Un film de Arie Posin

Questions intéressantes pour mélo embarrassant

Cinq ans après la disparition de son mari, avec lequel elle a été mariée près de 30 ans, Nikki continue à refuser d'affronter le passé. Alors qu'elle se décide enfin à retourner dans le musée d'art de Los Angeles dans lequel elle avait l'habitude de passer du temps, elle croise un homme qui semble être le sosie de son défunt mari. Passée la surprise, elle décide de le séduire...

Il y a plein de bonnes intentions à l'origine de "The Face of Love". Il y a surtout tout un tas de questions que chacun pourrait se poser s'il était amené à perdre l'être aimé. Il s'agit par exemple de la capacité de chacun à laisser le passé de côté, sur la possibilité de retrouver les mêmes sensations face à une autre personne, sur l'influence du physique dans la formation de l'amour...

En mettant le personnage d'Annette Bening face au double de son défunt mari, c'est forcément à un bouleversement que le scénario va nous mener. Ou tout au moins à la résolution d'un drame qui n'a jamais pu être discuté ou même accepté (l'homme s'est noyé lors d'un voyage au Mexique). Douleur, doutes, impossibilité d'afficher la relation, malaise de l'entourage sont donc convoqués ici dans un mélo qui n'évite malheureusement pas certaines facilités.

On s'étonne d'abord que le personnage du voisin, autre veuf potentiellement amoureux soit si rapidement évacué dans ses propres enjeux. La scène où Robin Williams évoque son désir semble une vaste plaisanterie, pleine de condescendance, l'histoire réduisant par la suite ses caractéristiques à de la simple jalousie. Si les errances du début, montrant que le personnage de Nikki voit encore son mari de partout, tel un fantôme évoqué par des lieux, des objets, la silhouette d'un homme qui passe, sont plutôt bien amenées, son inclinaison à intégrer son amant dans son délire passéiste, ne prend pas vraiment.

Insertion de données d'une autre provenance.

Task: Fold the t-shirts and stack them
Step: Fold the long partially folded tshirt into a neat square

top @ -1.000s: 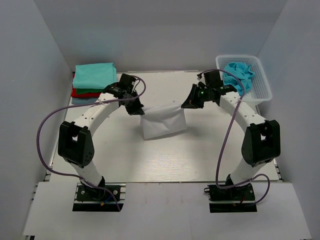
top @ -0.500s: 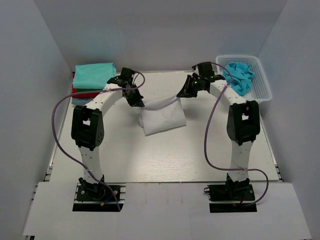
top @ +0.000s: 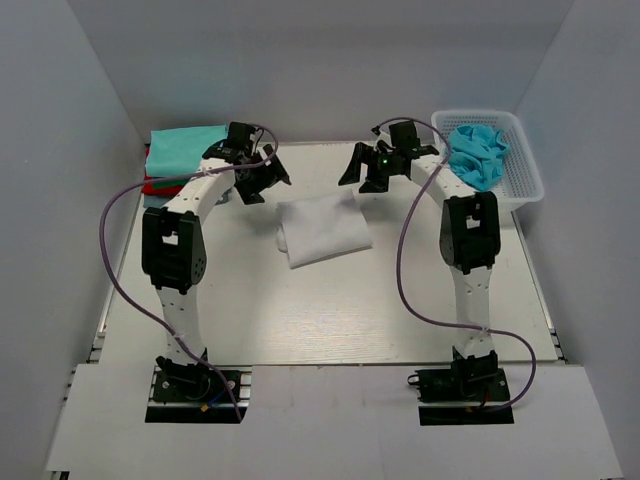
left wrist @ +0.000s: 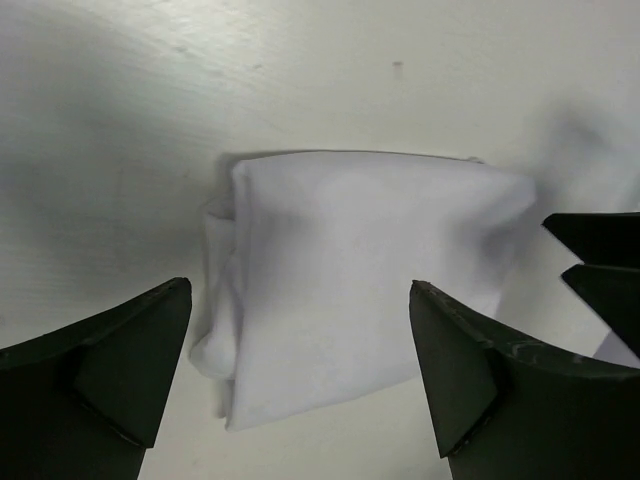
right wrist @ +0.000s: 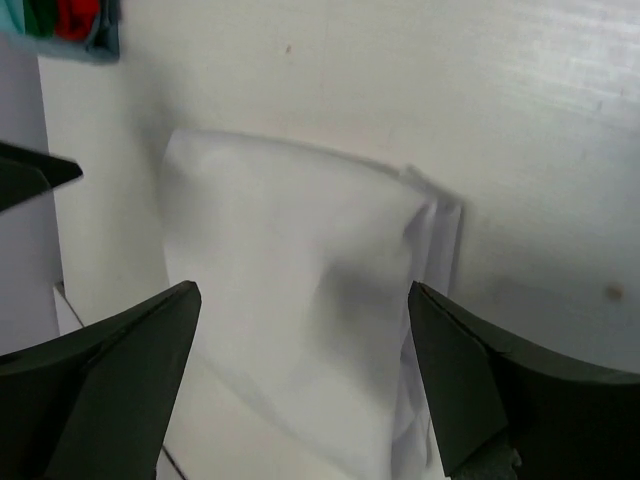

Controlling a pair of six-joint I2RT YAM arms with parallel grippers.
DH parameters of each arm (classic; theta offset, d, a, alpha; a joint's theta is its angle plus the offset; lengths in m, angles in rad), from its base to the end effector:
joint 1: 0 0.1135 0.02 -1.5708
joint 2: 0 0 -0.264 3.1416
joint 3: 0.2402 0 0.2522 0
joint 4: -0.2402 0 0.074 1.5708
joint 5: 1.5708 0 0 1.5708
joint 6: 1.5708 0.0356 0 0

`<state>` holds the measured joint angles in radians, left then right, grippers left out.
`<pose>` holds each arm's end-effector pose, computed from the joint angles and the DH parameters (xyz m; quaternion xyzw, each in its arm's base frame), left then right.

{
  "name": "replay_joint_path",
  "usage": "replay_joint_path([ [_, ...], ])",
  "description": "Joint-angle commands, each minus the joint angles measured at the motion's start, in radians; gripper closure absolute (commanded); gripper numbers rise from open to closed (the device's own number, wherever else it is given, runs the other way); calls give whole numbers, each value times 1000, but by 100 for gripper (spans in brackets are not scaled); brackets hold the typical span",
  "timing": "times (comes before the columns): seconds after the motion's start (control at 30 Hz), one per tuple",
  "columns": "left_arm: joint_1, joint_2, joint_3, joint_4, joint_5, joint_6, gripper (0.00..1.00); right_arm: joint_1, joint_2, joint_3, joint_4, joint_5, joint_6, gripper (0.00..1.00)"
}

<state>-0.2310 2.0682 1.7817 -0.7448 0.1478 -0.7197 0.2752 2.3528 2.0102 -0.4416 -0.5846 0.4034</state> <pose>0.4407 -0.1090 0.2401 -0.2134 0.9374 -0.1849 0.2037 0.5050 0.1630 0.2018 -0.0535 0.8897 0.3731 0.2575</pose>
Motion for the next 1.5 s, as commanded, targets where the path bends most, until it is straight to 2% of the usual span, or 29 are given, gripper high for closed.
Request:
replay_joint_path([
  [0.0, -34, -125, -17, 117, 70, 61, 0, 5, -214, -121, 32, 25, -63, 10],
  [0.03, -34, -125, -34, 140, 144, 62, 0, 7, -230, -142, 38, 38, -63, 10],
  [0.13, -54, -111, -57, 151, 156, 52, 0, 15, -293, -234, 47, 51, -74, 10],
  [0.3, -87, -102, -183, 306, 289, -36, 0, 54, -332, -399, 113, -76, -68, 10],
  [0.43, -106, -80, -316, 422, 323, -89, 0, 91, -322, -554, 256, -145, -38, 10],
  [0.57, -106, -80, -395, 377, 270, -98, 0, 113, -283, -648, 288, -129, 0, 10],
  [0.6, -106, -89, -428, 361, 233, -89, 0, 113, -282, -739, 325, -91, 8, 10],
  [0.67, -106, -124, -467, 329, 194, -77, 0, 124, -285, -798, 342, -81, 29, 10],
  [0.7, -106, -135, -502, 320, 164, -76, 0, 125, -308, -889, 372, -74, 35, 10],
  [0.77, -106, -176, -534, 306, 121, -64, 0, 146, -334, -948, 405, -67, 51, 10],
  [0.8, -106, -190, -562, 294, 121, -64, 0, 153, -383, -1029, 415, -51, 52, 10],
  [0.9, -106, -243, -603, 294, 130, -40, 0, 183, -473, -1086, 364, -29, 37, 10],
  [1.03, -116, -390, -624, 323, 104, 21, 0, 203, -601, -1061, 302, 0, 0, 10],
  [1.17, -125, -405, -520, 296, 6, 95, 0, 196, -705, -922, 236, 44, 14, 10],
  [1.33, -134, -278, -409, 228, -4, 151, 7, 179, -719, -815, 97, 264, 14, 10],
  [1.37, -134, -257, -374, 217, -4, 166, 10, 176, -701, -788, 72, 363, 18, 10],
  [1.47, -143, -171, -317, 184, -42, 166, 16, 151, -634, -731, 26, 466, 58, 10],
])
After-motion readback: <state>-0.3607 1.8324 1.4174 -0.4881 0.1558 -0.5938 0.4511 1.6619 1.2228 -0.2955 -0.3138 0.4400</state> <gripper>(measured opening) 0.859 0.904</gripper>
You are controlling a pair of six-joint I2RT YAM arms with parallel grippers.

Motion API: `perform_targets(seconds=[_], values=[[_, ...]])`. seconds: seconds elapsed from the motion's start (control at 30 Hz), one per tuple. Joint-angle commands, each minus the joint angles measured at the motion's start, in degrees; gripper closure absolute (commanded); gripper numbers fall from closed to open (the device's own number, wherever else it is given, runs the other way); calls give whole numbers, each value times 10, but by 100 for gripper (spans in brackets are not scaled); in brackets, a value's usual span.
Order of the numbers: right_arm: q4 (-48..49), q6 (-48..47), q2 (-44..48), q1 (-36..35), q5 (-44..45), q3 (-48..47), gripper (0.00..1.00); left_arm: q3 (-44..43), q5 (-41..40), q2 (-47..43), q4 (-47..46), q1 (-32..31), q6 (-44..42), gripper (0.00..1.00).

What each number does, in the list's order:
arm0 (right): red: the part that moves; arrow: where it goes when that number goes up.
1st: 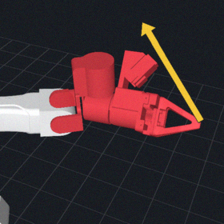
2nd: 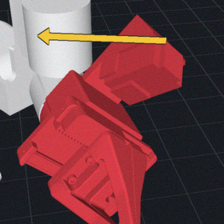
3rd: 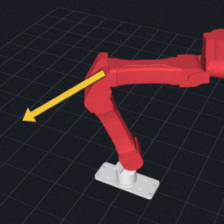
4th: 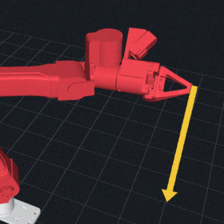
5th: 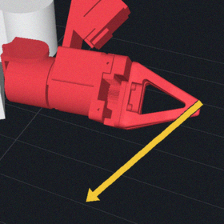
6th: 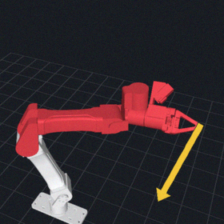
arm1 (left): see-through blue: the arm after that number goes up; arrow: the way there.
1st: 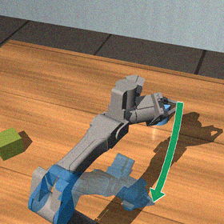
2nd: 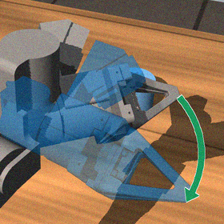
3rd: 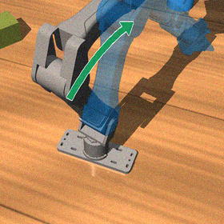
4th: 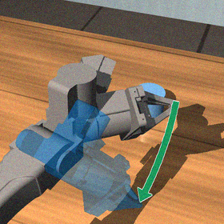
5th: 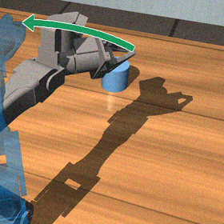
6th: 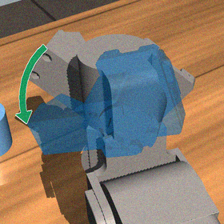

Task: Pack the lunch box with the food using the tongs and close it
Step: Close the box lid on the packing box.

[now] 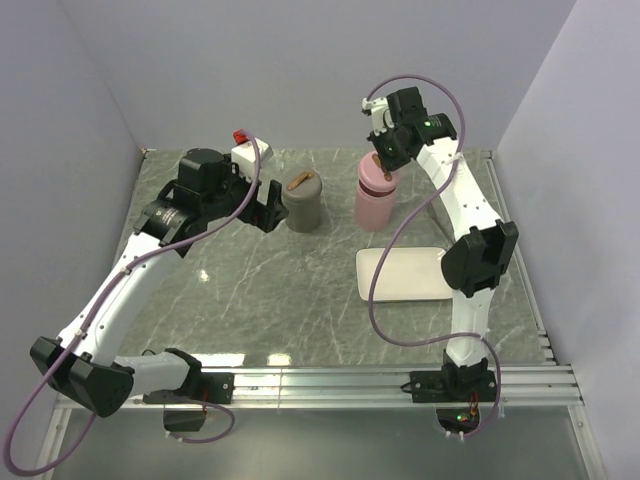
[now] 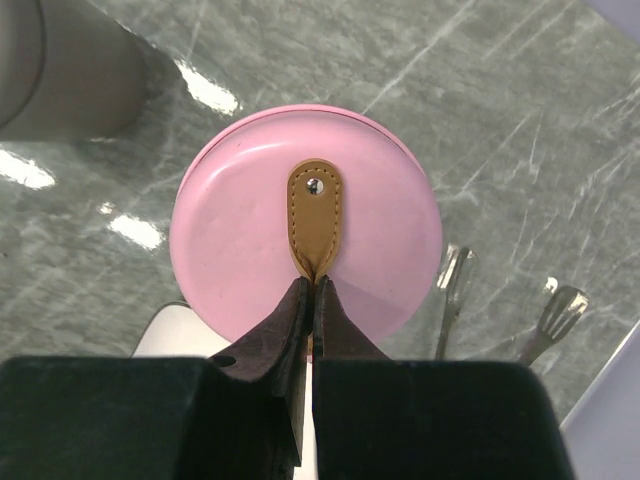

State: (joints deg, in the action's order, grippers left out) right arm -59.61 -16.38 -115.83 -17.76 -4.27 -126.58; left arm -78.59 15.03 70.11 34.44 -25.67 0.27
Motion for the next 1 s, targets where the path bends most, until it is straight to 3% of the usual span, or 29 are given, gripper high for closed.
perform_targets(seconds=[0.0,0.97], values=[[-16,-28,-3,-3,16,-38,100,3,-8,-1,3,4,4,1],[-33,-37,-60,-5,-25,-31,100,15,-3,9,-6,4,-6,1]])
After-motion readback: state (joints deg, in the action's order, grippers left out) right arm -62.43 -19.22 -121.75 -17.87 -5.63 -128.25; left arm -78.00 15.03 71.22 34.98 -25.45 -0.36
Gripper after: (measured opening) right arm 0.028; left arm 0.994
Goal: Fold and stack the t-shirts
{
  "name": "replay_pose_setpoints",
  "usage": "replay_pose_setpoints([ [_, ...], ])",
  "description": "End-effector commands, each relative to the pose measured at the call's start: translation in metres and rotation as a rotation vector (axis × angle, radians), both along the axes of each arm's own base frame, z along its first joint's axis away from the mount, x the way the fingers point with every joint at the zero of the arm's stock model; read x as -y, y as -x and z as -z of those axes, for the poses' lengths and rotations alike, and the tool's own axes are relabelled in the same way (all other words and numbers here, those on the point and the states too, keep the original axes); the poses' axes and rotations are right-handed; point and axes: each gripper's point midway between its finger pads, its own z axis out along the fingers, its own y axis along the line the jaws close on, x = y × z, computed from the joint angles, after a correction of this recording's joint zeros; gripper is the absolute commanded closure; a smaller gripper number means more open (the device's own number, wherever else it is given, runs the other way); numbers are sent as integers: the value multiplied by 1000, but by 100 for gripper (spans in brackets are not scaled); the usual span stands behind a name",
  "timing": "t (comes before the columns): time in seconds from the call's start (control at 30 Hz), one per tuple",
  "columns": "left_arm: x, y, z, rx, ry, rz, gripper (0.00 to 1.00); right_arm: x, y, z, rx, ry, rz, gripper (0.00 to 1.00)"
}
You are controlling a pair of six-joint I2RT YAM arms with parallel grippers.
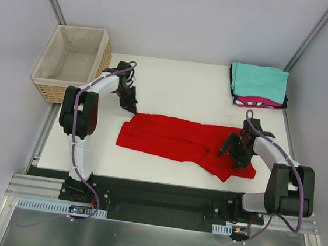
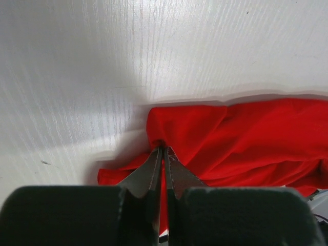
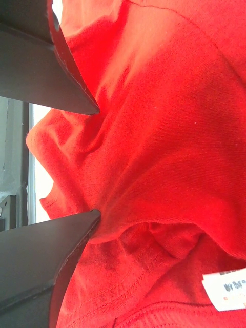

De réflexions qui font sens et traduisent son état d'esprit (« c'est comme se sentir vivante à nouveau »), on passe à des interrogations ridicules ou faciles du genre « je suis ta muse ». Le film sombre alors dans le mélo au suspense facile, consistant à retarder le moment où l'homme découvrira l'aspect de celui qui l'a précédé. Reste l'interprétation habitée d'Annette Bening, et la bonne idée du tableau à la fin. Mais ça ne fait certainement pas un grand film.